Interesting article.
Pragmatism, Pragmatism Everywhere! - 9Marks


----------



## lynnie (Jul 16, 2009)

That was so excellent! Thanks!


----------



## dr_parsley (Jul 17, 2009)

It was a very good article, many thanks for posting the link.

I think there are people and organisations who are exactly like the author describes and I have exactly the same concerns. I have particular problem with parts of the "church planting" movement, which does sometimes seem driven by numbers rather than quality.

In previous times it was the same; in my catchment area there are perhaps a thousand very small churches, encouraged by missionaries in the 19th Century. But the foundations were not strong enough and now these churches need a lot of help.

In the interest of balance I would add two points in the other direction. When the author writes:



> The alternative is to stay uncritically on the treadmill of the search for the next “key” method to unlock the world to the gospel. We try something that at least seems biblically permissible (to those who bother to check), and then we look for quick results. No immediate, visible fruit? Must be a dud.



I think this is a good example of him being too critical and too broadly. He is characterising and not charitably, in order to make a point. I think even his opponents should be treated with more respect than that. I see that the author feels strongly about this and has perhaps let himself be carried away, which is very easy to do, but my point is to make allowance when you read the article that there may be some unfair characterisation.

My second point would be that there *is* a decision about what in a culture needs to be challenged and what doesn't. If you deny that decision, then you will be making the 19th Century mistake of Westernising instead of Evangelising. Once you allow that decision, the form it takes in each situation is not easy and I don't believe the bible speaks to every situation in that amount of detail. It is important to not put stumbling blocks in people's way of the gospel on a debatable interpretation of scripture, (perhaps just offering a warning that it is debatable and should be debated is enough depending on how debatable it is). I won't put examples of that in case we get diverted! It's also important to actually challenge those areas of a culture which are not compatible with scripture (e.g. sorcery).

Back to the positive side, I appreciate his lists of how to identify if your mission is on a scriptural and bible-honouring basis.
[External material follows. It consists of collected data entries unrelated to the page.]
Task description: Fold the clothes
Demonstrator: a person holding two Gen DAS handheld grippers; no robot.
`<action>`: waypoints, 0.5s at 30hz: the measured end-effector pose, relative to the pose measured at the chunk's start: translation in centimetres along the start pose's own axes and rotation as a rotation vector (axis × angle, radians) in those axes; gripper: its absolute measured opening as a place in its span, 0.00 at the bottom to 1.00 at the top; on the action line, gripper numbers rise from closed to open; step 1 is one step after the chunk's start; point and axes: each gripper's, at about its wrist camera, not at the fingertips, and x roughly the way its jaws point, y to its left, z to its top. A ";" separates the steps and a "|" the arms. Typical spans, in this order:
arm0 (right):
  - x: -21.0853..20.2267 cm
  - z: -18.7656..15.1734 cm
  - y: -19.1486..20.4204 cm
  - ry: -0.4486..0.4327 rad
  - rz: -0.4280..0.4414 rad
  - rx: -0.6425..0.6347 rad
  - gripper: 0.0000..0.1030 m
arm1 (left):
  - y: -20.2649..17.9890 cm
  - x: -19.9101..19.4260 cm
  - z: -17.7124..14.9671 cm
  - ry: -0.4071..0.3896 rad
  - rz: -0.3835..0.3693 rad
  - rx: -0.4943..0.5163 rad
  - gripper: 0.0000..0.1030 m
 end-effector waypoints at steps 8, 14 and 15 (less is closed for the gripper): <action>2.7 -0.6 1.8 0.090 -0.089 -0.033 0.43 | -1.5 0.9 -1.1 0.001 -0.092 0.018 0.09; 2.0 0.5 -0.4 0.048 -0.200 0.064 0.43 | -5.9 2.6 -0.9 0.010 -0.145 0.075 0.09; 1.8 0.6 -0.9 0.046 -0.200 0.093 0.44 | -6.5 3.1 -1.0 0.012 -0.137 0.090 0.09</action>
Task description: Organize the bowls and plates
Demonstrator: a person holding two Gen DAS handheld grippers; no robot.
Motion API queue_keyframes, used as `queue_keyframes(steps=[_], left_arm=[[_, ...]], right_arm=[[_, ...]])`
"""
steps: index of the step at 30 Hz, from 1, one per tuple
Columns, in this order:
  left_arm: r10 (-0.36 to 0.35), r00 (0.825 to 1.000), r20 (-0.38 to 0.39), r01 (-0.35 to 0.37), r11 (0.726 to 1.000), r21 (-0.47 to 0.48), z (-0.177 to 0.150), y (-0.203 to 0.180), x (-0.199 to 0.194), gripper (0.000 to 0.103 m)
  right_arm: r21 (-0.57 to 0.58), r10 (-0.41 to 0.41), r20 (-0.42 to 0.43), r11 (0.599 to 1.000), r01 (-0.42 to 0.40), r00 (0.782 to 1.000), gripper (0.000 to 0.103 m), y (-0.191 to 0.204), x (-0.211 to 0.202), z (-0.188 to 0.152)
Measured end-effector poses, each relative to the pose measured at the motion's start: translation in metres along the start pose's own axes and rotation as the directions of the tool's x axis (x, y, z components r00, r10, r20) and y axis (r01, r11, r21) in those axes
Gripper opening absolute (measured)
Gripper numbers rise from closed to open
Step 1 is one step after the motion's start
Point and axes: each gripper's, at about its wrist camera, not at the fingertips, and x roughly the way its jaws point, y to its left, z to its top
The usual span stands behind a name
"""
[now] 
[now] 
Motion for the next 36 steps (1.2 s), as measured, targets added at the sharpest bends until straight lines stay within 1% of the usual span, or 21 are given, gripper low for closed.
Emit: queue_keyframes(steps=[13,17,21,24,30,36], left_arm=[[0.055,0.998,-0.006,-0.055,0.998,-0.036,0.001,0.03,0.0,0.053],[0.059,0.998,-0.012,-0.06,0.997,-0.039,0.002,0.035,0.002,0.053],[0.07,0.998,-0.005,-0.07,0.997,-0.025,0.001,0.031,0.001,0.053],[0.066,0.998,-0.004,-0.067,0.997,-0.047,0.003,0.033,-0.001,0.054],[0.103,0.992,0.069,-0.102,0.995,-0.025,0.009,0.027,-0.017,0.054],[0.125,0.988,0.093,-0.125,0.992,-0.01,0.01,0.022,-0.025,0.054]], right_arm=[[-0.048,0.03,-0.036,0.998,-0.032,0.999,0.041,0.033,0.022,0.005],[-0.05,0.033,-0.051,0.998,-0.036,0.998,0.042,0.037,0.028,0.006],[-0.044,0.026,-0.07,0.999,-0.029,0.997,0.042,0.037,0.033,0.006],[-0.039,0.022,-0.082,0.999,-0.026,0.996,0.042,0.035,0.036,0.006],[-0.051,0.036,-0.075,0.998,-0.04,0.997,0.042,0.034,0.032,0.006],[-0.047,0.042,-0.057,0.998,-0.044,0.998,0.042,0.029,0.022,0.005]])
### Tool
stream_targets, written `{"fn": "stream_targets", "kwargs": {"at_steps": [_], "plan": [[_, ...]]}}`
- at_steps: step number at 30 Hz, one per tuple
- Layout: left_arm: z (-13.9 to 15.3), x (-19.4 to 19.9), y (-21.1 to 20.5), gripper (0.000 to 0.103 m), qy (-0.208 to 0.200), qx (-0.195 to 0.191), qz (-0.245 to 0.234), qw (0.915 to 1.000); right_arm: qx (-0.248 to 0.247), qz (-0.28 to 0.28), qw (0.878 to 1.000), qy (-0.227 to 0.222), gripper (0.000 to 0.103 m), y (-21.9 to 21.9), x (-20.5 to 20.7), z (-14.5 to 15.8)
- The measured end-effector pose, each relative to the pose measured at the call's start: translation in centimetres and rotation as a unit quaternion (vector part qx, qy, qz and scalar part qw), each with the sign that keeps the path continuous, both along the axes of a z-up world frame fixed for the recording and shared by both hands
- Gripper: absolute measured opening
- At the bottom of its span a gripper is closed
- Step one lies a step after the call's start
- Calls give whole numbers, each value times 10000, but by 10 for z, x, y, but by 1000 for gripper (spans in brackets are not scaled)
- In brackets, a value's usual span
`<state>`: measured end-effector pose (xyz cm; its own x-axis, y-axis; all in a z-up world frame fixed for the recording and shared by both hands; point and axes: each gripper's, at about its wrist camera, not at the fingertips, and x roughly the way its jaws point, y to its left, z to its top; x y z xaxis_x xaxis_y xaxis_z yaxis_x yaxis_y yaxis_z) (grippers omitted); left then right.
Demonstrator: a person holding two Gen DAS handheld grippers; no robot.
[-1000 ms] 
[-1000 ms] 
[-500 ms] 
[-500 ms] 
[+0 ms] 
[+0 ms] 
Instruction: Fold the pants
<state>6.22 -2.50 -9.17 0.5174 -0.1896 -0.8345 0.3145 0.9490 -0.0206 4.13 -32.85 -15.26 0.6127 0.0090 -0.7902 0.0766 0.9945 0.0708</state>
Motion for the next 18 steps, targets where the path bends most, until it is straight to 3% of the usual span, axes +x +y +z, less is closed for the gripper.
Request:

One further thought: I have a problem when criticism is presented like "ignore the context, just preach the Word". That is so wrong. I've been invited to Nairobi to see a project there in a similar context doing similar things as a chance to share ideas, challenges and solution to challenges. i.e. *see what is working*. There is absolutely a place for that. God can speak and inspire through that. I think it's all in the motivation - do I want something which will "work" and get results? Or am I taking pains to hear my Master's voice through the scriptures AND through practical experience and to do His will regardless of the results?


----------



## Pergamum (Jul 17, 2009)

That issue of the journal not only has this fine article but a whole bunch more good articles as well.


----------



## LawrenceU (Jul 17, 2009)

Good stuff.


----------



## Pergamum (Jul 17, 2009)

The author lists some specific issues that are discussion worthy, such as:


---deep contextualization vs. cultural confrontation; 
---Qur’anic bridges vs. Bible-based evangelism; 
---rapid multiplication vs. careful training; 
---orality strategies vs. biblical literacy.


----------